» Task statement: In the entries below, print exactly the lines from the first through the one with "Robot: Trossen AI", both included, and none of the pictures.

» Source material:
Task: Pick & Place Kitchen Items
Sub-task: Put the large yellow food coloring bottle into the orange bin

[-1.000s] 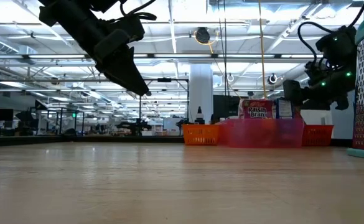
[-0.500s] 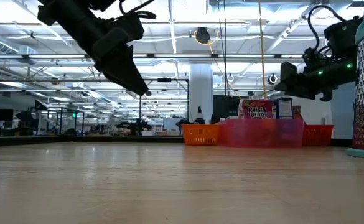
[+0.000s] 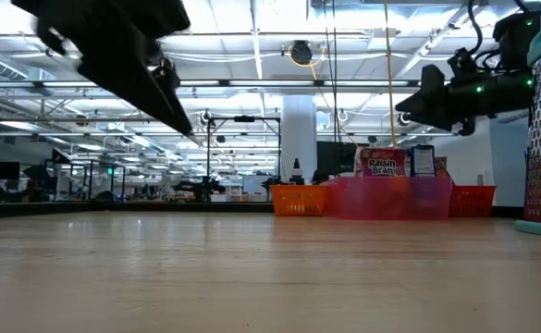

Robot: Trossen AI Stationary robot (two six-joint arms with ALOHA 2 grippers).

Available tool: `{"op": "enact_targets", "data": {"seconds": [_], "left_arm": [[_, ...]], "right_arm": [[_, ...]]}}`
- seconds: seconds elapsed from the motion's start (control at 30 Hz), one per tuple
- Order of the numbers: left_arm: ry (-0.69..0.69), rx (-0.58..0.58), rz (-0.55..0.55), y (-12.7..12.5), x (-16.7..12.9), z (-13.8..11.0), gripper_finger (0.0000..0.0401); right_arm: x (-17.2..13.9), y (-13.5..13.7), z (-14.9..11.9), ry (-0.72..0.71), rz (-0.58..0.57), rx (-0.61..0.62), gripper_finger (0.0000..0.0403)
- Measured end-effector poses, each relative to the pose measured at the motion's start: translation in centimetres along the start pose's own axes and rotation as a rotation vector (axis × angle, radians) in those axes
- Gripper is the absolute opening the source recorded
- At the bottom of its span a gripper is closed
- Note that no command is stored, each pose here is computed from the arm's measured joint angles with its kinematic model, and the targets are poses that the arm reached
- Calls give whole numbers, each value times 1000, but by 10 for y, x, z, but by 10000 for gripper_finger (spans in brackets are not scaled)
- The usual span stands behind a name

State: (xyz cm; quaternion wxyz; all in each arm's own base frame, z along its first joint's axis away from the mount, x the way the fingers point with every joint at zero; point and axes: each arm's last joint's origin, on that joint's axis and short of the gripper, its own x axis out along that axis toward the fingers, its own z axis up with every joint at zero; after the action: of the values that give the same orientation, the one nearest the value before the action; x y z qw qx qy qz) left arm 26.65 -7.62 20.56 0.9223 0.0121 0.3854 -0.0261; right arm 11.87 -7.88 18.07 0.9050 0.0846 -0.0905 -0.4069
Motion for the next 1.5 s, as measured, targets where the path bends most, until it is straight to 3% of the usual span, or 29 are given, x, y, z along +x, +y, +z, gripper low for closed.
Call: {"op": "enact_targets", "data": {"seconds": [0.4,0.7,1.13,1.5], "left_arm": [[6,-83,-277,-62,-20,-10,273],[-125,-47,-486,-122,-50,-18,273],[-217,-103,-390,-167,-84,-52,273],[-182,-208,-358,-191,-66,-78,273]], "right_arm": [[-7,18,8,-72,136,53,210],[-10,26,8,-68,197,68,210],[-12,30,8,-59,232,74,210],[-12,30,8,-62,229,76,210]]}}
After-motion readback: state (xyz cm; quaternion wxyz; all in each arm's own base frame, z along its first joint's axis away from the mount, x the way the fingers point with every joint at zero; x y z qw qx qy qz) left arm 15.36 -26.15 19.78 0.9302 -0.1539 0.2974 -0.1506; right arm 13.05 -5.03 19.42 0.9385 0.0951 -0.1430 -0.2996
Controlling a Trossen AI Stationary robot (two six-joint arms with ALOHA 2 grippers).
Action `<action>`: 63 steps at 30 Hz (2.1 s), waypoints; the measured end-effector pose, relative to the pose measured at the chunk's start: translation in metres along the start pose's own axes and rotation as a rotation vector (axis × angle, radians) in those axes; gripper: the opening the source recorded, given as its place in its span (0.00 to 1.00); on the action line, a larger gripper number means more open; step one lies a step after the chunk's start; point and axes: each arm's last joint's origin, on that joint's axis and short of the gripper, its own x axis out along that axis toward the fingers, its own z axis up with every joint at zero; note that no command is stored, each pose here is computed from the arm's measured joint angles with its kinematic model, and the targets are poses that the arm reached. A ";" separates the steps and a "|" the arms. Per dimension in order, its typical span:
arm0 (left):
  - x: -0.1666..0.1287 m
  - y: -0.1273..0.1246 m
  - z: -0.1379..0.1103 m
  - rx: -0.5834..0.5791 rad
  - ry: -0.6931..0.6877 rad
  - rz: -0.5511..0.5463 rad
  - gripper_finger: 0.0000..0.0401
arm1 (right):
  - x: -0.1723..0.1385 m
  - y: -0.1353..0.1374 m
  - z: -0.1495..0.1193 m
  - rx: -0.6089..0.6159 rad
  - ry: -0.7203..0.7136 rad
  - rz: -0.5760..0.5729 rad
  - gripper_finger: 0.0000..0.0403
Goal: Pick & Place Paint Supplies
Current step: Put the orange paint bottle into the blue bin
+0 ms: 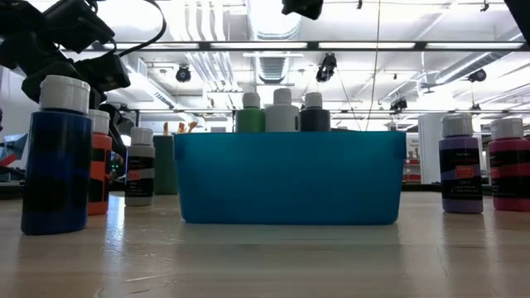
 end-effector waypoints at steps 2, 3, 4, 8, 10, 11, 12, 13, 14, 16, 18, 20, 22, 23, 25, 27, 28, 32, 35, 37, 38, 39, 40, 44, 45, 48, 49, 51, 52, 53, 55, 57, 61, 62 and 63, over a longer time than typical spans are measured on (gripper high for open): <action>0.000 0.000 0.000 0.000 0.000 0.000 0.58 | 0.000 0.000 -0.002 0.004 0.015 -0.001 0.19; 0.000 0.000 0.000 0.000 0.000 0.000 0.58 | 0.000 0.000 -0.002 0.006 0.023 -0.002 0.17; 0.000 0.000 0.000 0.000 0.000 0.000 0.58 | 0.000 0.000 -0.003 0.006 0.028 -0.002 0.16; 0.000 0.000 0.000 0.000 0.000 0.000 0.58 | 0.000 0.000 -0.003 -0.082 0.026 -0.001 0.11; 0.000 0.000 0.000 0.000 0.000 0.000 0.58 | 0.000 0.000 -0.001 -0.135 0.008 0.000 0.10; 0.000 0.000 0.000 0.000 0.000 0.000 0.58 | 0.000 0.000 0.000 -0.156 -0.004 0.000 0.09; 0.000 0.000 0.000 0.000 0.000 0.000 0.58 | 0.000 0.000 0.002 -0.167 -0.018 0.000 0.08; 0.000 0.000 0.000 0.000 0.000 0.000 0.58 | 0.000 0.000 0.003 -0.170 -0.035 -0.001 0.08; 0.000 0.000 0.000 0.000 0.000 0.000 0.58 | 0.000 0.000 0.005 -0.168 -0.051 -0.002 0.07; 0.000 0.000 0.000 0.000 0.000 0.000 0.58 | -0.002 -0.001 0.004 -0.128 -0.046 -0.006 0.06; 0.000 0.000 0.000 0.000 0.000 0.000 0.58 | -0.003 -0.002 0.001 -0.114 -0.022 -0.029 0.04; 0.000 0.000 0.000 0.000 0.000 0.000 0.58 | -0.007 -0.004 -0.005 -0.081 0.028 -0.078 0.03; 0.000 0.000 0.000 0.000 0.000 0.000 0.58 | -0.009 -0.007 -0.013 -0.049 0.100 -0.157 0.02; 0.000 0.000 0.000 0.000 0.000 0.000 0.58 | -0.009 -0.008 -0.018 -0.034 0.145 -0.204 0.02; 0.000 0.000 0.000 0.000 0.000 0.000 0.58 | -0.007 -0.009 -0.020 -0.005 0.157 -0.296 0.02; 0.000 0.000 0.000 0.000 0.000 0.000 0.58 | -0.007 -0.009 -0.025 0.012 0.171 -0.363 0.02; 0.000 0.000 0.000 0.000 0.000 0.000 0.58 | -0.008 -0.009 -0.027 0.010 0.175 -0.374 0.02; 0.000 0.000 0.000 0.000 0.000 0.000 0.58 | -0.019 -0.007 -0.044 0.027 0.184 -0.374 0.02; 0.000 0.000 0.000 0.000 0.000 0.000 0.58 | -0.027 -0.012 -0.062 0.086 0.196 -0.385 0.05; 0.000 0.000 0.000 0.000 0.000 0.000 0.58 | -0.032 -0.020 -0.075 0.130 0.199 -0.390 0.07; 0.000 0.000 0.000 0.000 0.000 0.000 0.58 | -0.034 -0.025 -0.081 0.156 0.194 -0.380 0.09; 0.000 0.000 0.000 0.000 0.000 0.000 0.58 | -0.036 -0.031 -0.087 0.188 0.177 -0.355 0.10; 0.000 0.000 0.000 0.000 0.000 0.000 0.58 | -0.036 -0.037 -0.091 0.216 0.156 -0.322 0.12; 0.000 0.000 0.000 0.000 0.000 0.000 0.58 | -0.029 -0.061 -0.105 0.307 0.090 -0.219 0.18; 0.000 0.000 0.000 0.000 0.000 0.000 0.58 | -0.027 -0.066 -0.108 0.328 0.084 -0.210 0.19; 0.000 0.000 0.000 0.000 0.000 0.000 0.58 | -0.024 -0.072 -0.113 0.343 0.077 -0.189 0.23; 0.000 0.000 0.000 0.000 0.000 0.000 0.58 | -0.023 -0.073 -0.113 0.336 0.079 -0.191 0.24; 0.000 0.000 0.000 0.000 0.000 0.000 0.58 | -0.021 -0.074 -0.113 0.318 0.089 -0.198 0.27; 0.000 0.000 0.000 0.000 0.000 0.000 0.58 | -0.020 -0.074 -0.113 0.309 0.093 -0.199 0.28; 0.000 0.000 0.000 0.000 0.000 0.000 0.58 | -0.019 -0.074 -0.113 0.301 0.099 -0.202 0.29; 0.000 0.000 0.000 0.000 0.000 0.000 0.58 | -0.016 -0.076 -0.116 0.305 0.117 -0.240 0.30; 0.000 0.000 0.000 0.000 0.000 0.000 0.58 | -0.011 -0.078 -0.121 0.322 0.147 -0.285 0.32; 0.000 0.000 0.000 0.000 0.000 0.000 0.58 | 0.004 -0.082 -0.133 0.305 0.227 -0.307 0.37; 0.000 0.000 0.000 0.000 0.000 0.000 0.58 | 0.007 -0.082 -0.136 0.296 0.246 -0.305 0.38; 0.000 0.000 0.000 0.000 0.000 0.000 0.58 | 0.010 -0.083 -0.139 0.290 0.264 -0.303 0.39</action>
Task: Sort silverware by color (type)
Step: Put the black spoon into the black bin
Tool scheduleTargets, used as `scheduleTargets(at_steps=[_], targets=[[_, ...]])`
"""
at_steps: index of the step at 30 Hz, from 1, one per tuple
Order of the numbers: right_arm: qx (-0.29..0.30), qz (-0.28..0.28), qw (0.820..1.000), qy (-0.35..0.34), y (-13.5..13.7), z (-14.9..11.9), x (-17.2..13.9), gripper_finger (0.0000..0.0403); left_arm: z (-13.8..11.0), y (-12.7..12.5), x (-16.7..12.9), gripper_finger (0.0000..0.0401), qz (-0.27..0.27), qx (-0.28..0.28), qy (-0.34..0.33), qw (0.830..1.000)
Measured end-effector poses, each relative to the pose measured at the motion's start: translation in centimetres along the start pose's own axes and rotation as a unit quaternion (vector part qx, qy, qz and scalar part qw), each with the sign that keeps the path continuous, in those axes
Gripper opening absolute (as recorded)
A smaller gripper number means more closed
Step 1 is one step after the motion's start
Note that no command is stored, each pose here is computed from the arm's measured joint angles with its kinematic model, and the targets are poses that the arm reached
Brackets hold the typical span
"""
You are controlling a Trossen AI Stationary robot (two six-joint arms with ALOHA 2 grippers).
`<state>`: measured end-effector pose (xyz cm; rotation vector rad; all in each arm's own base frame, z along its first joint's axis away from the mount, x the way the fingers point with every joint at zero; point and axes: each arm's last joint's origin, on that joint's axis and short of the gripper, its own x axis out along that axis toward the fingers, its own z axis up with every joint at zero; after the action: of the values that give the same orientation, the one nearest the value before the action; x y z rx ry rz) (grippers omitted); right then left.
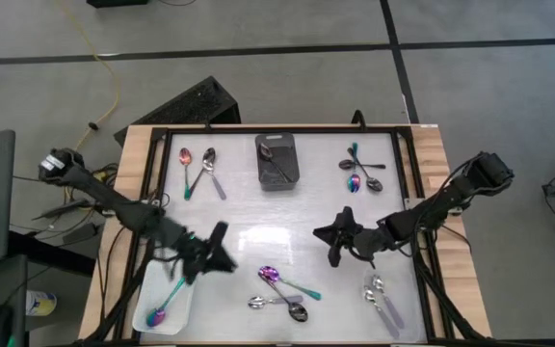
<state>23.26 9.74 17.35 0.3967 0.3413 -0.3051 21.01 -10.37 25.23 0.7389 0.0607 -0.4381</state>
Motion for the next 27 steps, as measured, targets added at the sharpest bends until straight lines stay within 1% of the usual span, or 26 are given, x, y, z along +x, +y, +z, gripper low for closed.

» Task response:
Task: Pick & Place Kitchen Items
Sub-task: Put the large yellow food coloring bottle into the orange bin

[-1.000s] 
[-0.500s] 
[+0.000s] 

Robot: Trossen AI Stationary robot (two six-joint arms with ALOHA 2 grippers).

Nothing else is part of this exercise.